WHAT THE TASK ASKS:
Leave every picture out and return the rest of the listing verbatim.

*** Opening of DATA SHOWN ***

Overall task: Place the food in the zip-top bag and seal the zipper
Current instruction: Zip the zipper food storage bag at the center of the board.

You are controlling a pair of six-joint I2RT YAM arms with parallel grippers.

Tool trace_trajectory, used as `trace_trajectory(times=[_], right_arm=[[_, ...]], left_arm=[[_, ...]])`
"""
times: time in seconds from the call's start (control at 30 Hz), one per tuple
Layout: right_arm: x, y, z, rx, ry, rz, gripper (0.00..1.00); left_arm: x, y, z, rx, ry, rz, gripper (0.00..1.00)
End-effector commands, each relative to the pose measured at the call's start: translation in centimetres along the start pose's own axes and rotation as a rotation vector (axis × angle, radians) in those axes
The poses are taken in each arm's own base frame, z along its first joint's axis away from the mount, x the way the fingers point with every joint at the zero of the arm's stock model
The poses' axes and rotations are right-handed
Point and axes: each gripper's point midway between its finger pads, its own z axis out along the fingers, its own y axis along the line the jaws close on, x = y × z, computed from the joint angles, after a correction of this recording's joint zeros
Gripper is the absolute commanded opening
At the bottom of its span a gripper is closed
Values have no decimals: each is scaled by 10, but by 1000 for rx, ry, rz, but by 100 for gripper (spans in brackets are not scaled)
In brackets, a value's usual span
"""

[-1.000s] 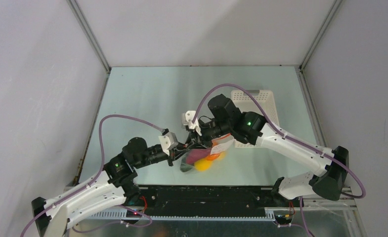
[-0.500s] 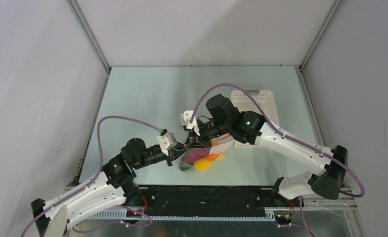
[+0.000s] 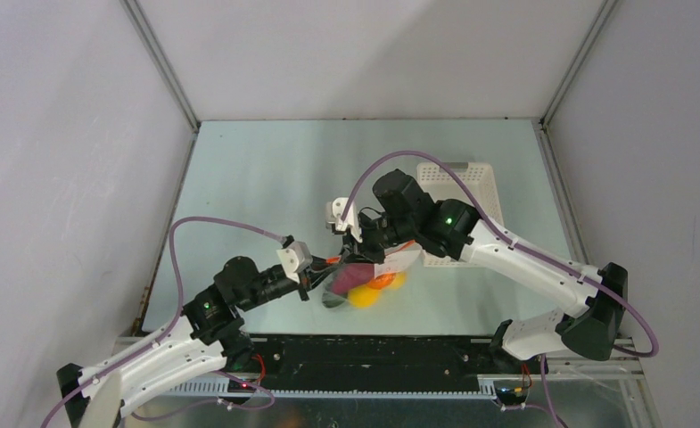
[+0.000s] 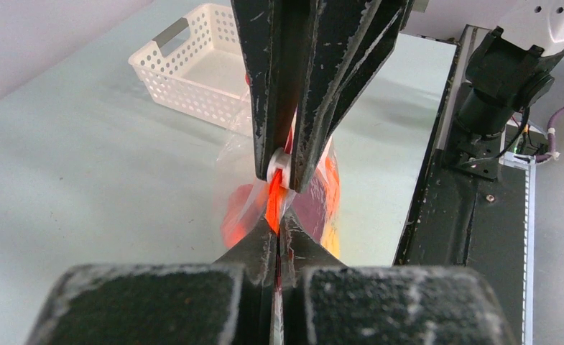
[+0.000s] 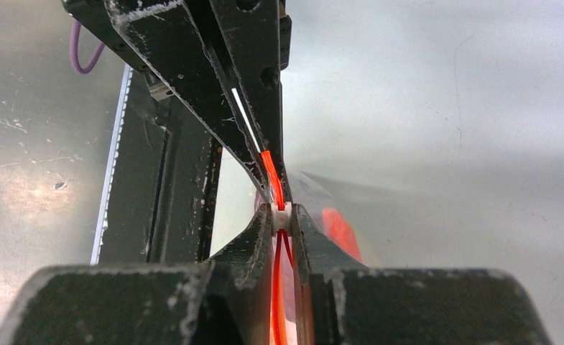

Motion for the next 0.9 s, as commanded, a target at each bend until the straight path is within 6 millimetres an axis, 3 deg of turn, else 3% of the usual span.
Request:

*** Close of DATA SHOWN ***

RESULT OF THIS TASK:
Overall task: Place the food in the zip-top bag and seal the zipper
Current instruction: Zip the zipper food storage bag at the center of the board.

You are controlling a pair of six-joint I2RT YAM arms with parallel grippers.

Tool trace_trajectory, used as `trace_trajectory(times=[_], right_arm=[[_, ...]], left_arm=[[_, ...]])`
"""
times: time in seconds from the call's start (control at 30 Hz), one per tuple
Layout: right_arm: x, y, z, rx, ry, rz, gripper (0.00..1.00); left_arm: x, y, z, rx, ry, rz, gripper (0.00..1.00)
End-effector commands, each relative to the pose measured at the call's start: translation in centimetres along the start pose's own axes and rotation as a rotation vector (axis × angle, radians) in those axes
The poses are taken in each arm's own base frame, z along its first joint's axis away from the mount, x the way the fingers point with every joint at the zero of the arm's stock model
The poses' axes and rotations are right-handed
Point and axes: each gripper's point midway between its finger pads, its own z axis out along the fingers, its own y axis along the line the jaws close on, x = y × z, computed from the joint angles, after a correction of this recording's joint zeros
Gripper is the absolute commanded opening
At the bottom of its span a gripper is closed
Values have no decimals: each is scaled by 10, but by 1000 for rx, ry, rz, but by 100 for gripper (spans in brackets are not scaled)
In brackets, a value's usual span
"""

[-1.000s] 
[-0.500s] 
[+0.000s] 
[+0.000s] 
[+0.000s] 

Motion for the next 0.9 s, as commanded, a target at each bend until the straight path is within 6 millimetres an axis, 3 deg of turn, else 3% of the usual span.
Request:

There is nothing more to add to the answer.